Exercise details: Up to and including the line that holds "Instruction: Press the", copy every line of the records below exactly, starting at the first; leave pictures out.

Exercise materials:
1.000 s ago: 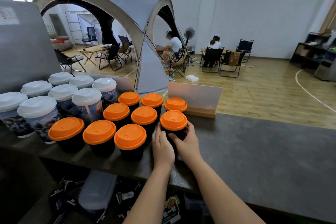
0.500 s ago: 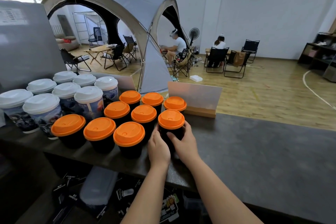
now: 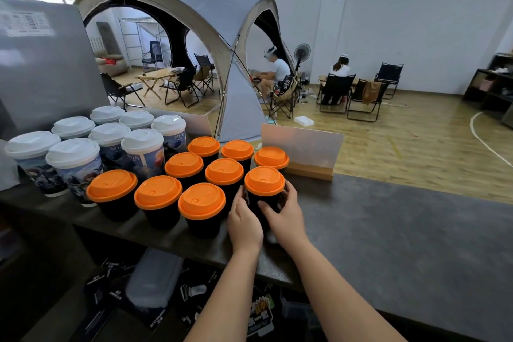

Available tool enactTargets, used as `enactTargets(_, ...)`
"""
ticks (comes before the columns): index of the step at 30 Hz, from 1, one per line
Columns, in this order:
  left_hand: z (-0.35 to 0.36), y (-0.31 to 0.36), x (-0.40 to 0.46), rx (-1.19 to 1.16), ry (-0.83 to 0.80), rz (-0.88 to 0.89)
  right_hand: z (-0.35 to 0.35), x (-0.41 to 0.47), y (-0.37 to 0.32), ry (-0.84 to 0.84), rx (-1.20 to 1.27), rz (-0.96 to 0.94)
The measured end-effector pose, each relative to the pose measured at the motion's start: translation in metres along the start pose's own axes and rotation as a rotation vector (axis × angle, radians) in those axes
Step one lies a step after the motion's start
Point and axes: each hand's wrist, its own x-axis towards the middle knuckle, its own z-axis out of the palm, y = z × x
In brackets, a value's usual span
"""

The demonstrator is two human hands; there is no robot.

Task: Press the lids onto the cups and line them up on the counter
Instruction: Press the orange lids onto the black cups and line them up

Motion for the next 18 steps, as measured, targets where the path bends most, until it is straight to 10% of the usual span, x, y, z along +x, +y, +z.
enactTargets(18,-0.013,0.005,-0.015,-0.067,-0.003,-0.074,-0.006,-0.009,0.007,0.011,0.109,0.013)
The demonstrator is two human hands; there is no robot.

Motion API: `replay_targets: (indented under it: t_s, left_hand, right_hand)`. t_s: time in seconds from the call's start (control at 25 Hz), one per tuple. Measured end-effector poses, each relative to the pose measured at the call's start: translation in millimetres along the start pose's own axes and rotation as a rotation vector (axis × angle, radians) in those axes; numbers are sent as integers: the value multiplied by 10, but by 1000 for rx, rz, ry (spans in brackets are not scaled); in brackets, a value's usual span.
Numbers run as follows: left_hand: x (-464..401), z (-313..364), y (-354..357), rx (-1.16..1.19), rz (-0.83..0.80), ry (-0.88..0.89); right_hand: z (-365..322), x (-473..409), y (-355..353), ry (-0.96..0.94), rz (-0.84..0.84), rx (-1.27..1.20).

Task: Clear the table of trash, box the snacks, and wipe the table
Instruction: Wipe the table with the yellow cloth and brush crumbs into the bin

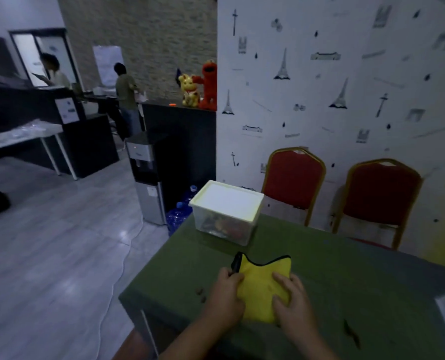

Task solution:
1.000 s ago: 
0.500 s ago: 
now: 

Available tool enactTargets, used as `enactTargets(_, ...)`
"""
ticks (comes before the columns): index of the step at 30 Hz, from 1, one per line
Columns, in this order:
  left_hand: z (-0.35 to 0.36), y (-0.31 to 0.36), x (-0.40 to 0.46), rx (-1.19 to 1.16), ry (-0.83 to 0.80), rz (-0.88 to 0.89)
  right_hand: z (-0.35 to 0.35), x (-0.41 to 0.47), y (-0.37 to 0.32), ry (-0.84 to 0.84), rx (-1.20 to 1.27), rz (-0.96 to 0.94)
The measured end-effector pose, each relative to the pose measured at the motion's start: translation in metres along the start pose's own axes and rotation as a rotation vector (axis × angle, radians) in those axes
Step one lies a step after the motion's start
Point and axes: each hand's wrist, its own x-axis towards the middle knuckle, its own z-axis out of the palm, y = z × x
In brackets, a value's usual span
"""

The demonstrator is two human hands; there is no robot.

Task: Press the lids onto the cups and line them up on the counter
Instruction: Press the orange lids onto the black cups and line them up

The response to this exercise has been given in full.